A few months ago I decided I wanted to make a rug out of felt balls for the nursery, after seeing one in a shop window. I researched how to make one and found very few tutorials, as it seemed to be a pretty enormous undertaking that few people had attempted. The rugs in stores all seem to have been either made exclusively by women in small workshops in Nepal, or at the very least, the felt balls were made in Nepal and then fastened together in Australia.
I decided I wanted to make mine from scratch and started rolling felt balls that would eventually be stitched together into a round shape. I knew it would take me a long time, but I figured, what the hey, I'm pregnant and about to finish work, I have loads of time on my hands! Each ball took me about five to ten minutes to roll and I would sit and roll them while I watched a lot of Twin Peaks. It was pretty fun but really gave my hands a work out and all that dish soap made my hands so dry - not to mention - wool roving is not very pleasantly scented! I would lay all of my balls out in front of me and Atticus would sneakily come along and bat them all off the table and onto the floor and then start ripping into them. Cheek! I ended up making one for him to play with.
The wool roving to make the balls was costing me a small fortune (I found some places that sell locally for about $7 for a 100g bag - each bag would make about 20 balls) and when I researched a bit, trying to find competitive prices for the wool roving, I found that buying the wool was more expensive than buying the balls pre-made (from Nepal). Then, when I compared the price of buying the pre-made felt balls with actually buying a rug completely made, well.... buying a rug was less expensive again.
After a few weeks of nightly felt ball rolling, I laid out my balls and saw I had about enough for a 50cm rug (sounds big, looks small). I did some calculations as to how many more I'd need for the 1m rug I was planning and realised I was a bit out of my depth (and would never get enough made before the baby is born!). Wanna see my working out? No? I'll show you anyway!
- Total rug area (100cm in diameter) : π x r2 = π x 50cm2 = 7854cm² (to nearest cm)
- Each individual ball (3cm in diameter) : π x r2 = π x 1.5cm2 = 7cm² (to nearest cm)
- Divide the total rug area by the individual ball area = 1122 balls (approx. not taking into account the small spaces between the balls).
(Take that grade 12 general maths!)I realised I could continue to roll my own balls, spending a fortune, buy them pre-made in bulk online (still fairly expensive) or just buy a rug outright.
So, I gave up. This has been a very long post to tell you I didn't make a rug. Haha.
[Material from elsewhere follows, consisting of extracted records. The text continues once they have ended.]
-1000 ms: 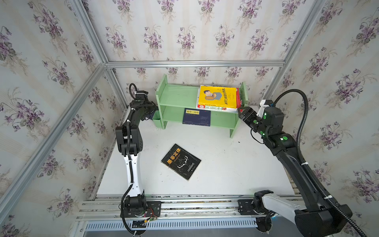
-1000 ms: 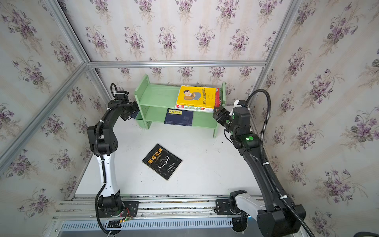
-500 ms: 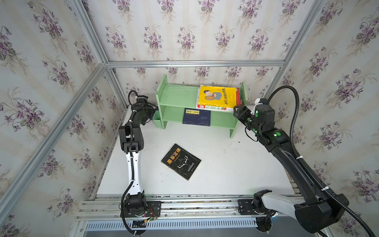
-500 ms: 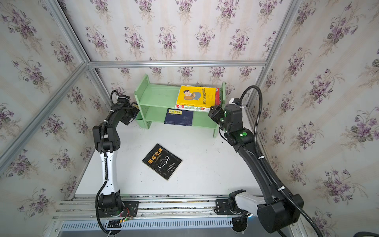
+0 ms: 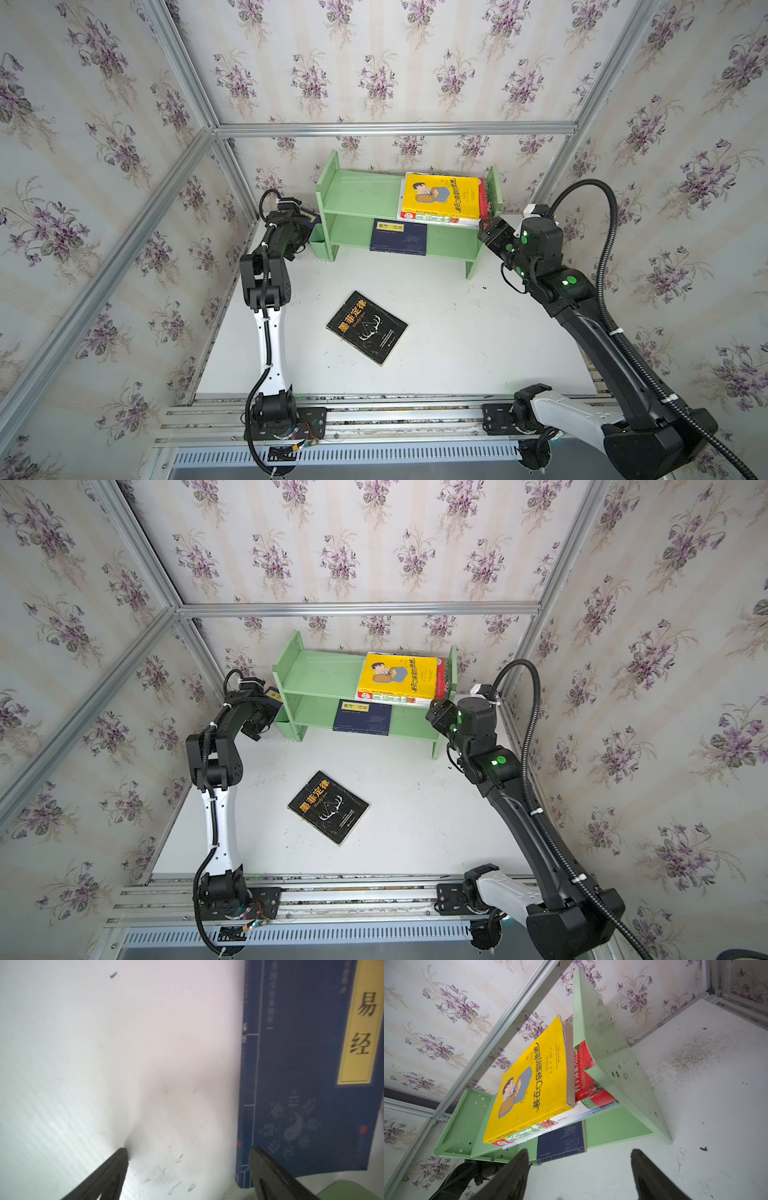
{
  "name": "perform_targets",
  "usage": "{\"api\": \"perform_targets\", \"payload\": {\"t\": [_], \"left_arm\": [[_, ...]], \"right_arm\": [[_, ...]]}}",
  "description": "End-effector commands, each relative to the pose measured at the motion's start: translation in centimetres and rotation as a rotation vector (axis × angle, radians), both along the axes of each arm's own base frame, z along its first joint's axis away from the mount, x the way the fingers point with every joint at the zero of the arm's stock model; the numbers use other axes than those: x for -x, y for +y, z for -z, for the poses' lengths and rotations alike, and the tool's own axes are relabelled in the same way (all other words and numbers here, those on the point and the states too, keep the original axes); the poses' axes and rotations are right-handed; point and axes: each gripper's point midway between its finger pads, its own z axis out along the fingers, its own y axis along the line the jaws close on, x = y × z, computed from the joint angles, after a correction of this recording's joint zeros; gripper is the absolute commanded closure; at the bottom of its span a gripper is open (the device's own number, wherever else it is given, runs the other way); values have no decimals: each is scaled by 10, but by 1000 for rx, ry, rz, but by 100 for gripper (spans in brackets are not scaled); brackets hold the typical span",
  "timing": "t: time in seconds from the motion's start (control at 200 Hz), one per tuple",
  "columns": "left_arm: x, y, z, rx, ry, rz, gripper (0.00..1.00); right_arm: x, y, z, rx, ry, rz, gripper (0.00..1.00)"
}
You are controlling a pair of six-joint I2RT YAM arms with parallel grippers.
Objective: Stacking books/files
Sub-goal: Move the bookshelf to the top-center of the table.
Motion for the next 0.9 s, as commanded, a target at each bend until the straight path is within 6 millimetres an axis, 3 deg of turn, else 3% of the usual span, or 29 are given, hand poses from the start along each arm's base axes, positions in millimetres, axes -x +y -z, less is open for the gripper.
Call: {"api": "perform_targets", "payload": {"t": [0.0, 0.115, 0.455, 0.595, 0.74, 0.899], "left_arm": [[-2, -32, -5, 94, -11, 151, 6], [-13, -57, -15, 141, -54, 255, 7], [4, -109, -9, 176, -12, 376, 7], [-4, -111, -19, 140, -41, 395, 7], [-28, -102, -39, 83, -145, 397, 7], [-55, -107, -49, 187, -279, 374, 7]], "right_arm": [[-1, 0, 6, 11, 9, -3, 21], [-3, 5, 11, 3, 8, -25, 20], [19, -4, 8, 22, -17, -17, 20], [31, -12, 7, 35, -14, 0, 19], [39, -15, 7, 33, -6, 10, 19], [45, -20, 7, 25, -4, 31, 20]]}}
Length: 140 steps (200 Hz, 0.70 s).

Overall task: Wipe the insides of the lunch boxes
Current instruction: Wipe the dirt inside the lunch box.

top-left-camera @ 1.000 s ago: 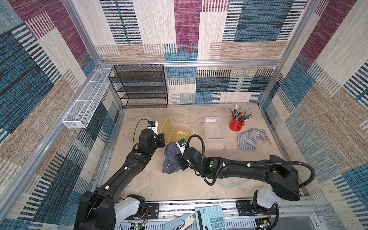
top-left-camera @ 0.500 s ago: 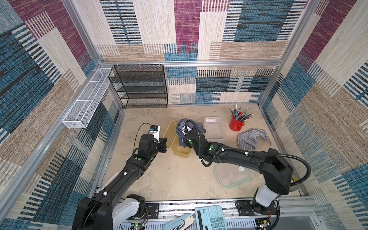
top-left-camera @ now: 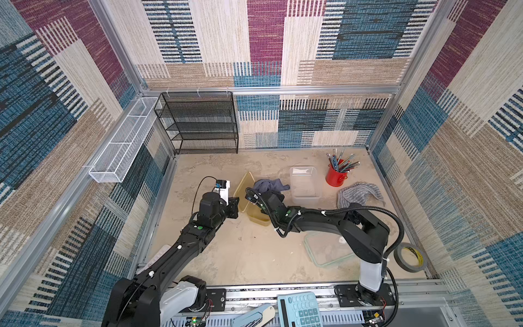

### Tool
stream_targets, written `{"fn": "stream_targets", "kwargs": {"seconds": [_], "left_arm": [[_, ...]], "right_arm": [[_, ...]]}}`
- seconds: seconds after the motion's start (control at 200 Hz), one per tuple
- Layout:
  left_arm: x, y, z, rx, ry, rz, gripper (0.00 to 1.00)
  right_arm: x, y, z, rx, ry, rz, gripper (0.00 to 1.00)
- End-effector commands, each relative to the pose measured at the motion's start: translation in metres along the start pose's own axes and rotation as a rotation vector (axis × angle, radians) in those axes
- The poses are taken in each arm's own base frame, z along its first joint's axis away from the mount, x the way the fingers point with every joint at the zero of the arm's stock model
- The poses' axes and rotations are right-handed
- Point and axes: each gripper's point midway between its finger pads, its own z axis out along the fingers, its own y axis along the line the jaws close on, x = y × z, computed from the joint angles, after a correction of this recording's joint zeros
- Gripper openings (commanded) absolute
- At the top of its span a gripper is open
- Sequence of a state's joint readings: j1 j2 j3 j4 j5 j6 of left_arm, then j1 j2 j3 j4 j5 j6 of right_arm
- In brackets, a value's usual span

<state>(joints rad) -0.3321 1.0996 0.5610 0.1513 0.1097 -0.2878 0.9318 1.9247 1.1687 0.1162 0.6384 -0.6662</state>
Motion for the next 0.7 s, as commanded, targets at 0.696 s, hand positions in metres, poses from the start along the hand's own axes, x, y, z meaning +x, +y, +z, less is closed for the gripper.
{"fn": "stream_targets", "kwargs": {"seconds": [0.696], "left_arm": [[-0.022,0.002,0.007,-0.016,-0.091,-0.045,0.05]], "right_arm": [[-0.002,0.129,-0.049,-0.862,-0.02,-0.042,0.0]]}}
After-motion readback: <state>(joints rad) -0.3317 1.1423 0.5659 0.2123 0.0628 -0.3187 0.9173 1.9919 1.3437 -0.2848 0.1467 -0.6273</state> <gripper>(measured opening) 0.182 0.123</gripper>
I would really like to buy a rug and I have spotted some 1m rainbow ones on Etsy for around $200 including postage, but I'm hesitant to make such a splurge (even though I know how much time and effort goes into these things and it would totally be worth it!).
At the very least, this was an exercise in the nature of craft - often it is far more expensive and takes a lot more time and effort to make things yourself. Sometimes, those things will be really amazing and worth the time, effort and money and become something that you feel proud of and might one day pass on - and other times the task you've set yourself is too big an undertaking and you should support some crafty Nepalese women instead.
So, what to do with my 150 felt balls? Here are some ideas I toyed with:
1. Felt Craspedia 2. Christmas Wreath 3. Felt Ball Trivet 4. Felted Window Drapes 5. Felt Ball Necklace 6. Felt Ball Mobile
I've been feeling a bit indecisive so I decided to make a garland with them - that way if I somehow come into possession of another 900 balls to make the rug, or think up some other use, I can unthread them and use them again. I just used a large darning needle and some coloured embroidery thread. You can move the balls up and down the thread and there isn't too much movement when they're hung. Here's my garland (using about a third of the balls I made), hung up in a temporary spot:
Please do make me feel better about being a quitter by sharing an anecdote about something you got part way through and never finished! :D
Ps. Every time I see felt balls I think about Bob from Twin Peaks. Creeeepy.